Government all set to crack down on super-rich tax dodgers

Prime Minister Narendra Modi has vowed to crack down on India's endemic tax avoidance, which is more prevalent among the super rich, as part of the government's efforts to bridge the widening gap between the haves and the have-nots.

Crores of rupees in unpaid taxes deprive the Indian government of revenues that could be spent on changing lives of the teeming millions in the country's rural hinterlands.

Official figures published last month, for the first time since 2000, showed that only six persons with income over Rs50 crore ($7.4 million) filed returns in 2012-13 while the number of such top earners stood over 2,000.

Figures published last month in the Credit Suisse Global Wealth Report (also called the Forbes list) had found 84 billionaires in India, while the number of ultra-wealthy Indians whose net worth exceeded $50 million, are estimated at 2,100.

The lavish parties and high-end living by non-payers in India, however, belie tax compliance. The display of wealth, including luxury cars, multi-million dollar weddings, drawing thousands of guests are in contrast to tax compliance.
 
Tax authorities are now undertaking a cross-checking of income declarations with actual incomes, including bank deposits, luxury spending, stock market dealings, property ownership, etc, to bare real incomes of the rich.

The Income Tax Act clearly states that if a taxpayer does not disclose part or whole of his income, or provides inaccurate details of his income in his returns, he can be penalised. The penalty can be a minimum of 100 per cent to a maximum of 300 per cent of the tax unpaid.
 
These penalties have, however, been brought down to 50 per cent in case of under-reporting of income and 200 per cent in case of misreporting in the latest budget. But there is no provision for penalty where taxpayer's income classification changes during the course of assessment.

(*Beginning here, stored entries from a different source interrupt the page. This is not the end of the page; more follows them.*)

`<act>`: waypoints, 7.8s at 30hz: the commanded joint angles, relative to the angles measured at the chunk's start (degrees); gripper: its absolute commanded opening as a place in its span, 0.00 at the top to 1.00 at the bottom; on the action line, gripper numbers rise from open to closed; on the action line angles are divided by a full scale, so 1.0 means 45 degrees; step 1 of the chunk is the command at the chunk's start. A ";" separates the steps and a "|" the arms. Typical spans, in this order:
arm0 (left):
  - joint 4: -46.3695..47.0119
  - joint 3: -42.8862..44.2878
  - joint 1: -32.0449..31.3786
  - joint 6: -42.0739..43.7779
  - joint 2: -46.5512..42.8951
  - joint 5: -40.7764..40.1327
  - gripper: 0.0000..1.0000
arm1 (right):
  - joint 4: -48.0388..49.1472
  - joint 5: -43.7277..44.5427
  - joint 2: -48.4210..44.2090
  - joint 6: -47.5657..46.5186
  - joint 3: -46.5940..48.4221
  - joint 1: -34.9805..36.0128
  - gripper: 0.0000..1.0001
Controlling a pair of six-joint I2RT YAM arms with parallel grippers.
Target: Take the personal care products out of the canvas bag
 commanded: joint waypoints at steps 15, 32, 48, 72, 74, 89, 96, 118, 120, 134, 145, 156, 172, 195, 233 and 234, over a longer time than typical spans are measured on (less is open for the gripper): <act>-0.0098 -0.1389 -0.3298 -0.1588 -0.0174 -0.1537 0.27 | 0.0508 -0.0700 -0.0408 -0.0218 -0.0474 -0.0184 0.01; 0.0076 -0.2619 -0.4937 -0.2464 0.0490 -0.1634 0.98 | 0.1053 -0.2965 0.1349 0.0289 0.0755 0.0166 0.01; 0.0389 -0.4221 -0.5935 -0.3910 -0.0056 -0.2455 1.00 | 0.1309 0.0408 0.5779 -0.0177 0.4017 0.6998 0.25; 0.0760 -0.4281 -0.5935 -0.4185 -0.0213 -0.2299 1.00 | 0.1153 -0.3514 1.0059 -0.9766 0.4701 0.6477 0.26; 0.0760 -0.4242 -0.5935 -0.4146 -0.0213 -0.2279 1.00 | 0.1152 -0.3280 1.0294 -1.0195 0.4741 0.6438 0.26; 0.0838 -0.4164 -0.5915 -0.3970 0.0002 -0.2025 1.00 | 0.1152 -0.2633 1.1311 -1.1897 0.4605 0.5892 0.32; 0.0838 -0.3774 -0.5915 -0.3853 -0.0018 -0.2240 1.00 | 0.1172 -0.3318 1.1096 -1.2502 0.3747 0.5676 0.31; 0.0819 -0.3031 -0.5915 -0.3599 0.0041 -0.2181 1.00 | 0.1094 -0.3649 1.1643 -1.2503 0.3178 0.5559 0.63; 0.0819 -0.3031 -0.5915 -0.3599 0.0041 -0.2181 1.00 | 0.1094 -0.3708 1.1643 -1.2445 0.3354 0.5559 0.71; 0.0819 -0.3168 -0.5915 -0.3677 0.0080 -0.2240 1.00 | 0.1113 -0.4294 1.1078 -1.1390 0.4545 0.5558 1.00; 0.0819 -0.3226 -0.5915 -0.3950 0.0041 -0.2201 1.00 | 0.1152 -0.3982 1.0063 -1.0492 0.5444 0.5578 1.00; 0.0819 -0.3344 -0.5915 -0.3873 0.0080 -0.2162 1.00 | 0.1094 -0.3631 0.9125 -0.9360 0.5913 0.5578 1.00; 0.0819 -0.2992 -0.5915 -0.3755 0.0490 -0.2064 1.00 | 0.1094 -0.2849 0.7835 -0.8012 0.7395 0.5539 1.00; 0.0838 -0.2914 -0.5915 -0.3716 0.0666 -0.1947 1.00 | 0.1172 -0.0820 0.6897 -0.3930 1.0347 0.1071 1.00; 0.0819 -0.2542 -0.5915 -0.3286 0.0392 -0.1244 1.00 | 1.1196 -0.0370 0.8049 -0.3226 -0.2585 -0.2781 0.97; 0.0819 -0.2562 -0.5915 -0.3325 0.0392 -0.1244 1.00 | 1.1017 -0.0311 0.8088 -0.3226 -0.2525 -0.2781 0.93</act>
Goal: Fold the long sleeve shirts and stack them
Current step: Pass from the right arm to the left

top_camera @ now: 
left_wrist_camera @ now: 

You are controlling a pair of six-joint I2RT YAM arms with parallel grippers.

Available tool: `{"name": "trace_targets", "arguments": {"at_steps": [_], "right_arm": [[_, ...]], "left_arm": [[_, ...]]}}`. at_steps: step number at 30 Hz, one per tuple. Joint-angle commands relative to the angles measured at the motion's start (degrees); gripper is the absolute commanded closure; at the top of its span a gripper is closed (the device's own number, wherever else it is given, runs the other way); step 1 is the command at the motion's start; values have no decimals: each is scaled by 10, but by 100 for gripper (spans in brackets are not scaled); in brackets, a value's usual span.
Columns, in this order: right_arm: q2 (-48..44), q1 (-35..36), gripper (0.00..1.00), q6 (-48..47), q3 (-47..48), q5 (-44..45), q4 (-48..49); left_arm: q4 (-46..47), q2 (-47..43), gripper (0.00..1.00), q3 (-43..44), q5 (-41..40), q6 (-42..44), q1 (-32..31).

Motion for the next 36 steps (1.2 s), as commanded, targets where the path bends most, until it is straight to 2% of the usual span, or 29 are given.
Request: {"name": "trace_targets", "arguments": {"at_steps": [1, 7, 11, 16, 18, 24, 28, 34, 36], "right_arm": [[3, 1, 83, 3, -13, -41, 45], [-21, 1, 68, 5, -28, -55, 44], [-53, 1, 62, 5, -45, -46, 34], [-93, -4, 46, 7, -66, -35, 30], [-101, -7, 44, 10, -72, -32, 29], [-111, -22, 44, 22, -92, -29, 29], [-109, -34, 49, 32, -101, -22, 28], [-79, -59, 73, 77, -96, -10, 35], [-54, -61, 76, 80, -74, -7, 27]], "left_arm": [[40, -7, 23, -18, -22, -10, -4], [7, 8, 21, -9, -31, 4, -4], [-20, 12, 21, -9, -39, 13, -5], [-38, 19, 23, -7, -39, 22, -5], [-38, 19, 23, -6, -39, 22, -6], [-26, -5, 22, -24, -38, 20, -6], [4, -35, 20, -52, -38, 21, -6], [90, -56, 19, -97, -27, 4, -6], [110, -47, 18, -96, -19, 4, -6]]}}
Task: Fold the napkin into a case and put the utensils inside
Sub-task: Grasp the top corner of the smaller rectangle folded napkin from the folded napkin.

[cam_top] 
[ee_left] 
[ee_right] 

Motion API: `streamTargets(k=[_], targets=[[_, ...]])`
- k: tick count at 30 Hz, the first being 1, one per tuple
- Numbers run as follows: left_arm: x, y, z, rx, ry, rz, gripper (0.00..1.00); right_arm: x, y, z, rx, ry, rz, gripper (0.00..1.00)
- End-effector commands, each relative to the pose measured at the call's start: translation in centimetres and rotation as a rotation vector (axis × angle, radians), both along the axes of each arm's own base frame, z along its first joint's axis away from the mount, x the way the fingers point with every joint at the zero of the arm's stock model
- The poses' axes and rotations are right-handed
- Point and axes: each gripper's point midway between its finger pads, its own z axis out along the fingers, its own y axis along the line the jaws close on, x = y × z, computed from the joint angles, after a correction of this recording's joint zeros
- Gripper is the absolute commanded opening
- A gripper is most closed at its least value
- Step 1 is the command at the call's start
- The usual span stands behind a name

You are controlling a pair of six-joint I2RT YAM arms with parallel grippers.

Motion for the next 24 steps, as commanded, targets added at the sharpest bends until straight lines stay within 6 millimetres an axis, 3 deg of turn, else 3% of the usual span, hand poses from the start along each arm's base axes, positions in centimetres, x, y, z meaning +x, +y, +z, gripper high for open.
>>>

Reports have point to the constant changes in income classification that impose excessive burden even on honest taxpayers. A recent court ruling has pointed out that penalty can't be imposed on income whose classification has been changed during the course of assessment.

It is a fact that millions of people in the higher income bracket are not paying the correct amount of taxes. But there are limitations to enforcement action because of both loopholes in tax administration and the uncertainty of rules that govern taxation in the country.

Tax-evaders are also shroud enough not to display such wealth even as they practice all sorts of money-laundering through all available sources.

The one common thread across all levels of India's taxpayers is that their numbers are startlingly few, with only around 2.5 per cent of the 1.2 billion population filing returns. The numbers taper off at the upper income strata.

At least 500 Indians, including Bollywood celebrities, business tycoons and an ex-cricketer were named in the recent Panama Papers investigation as using tax havens.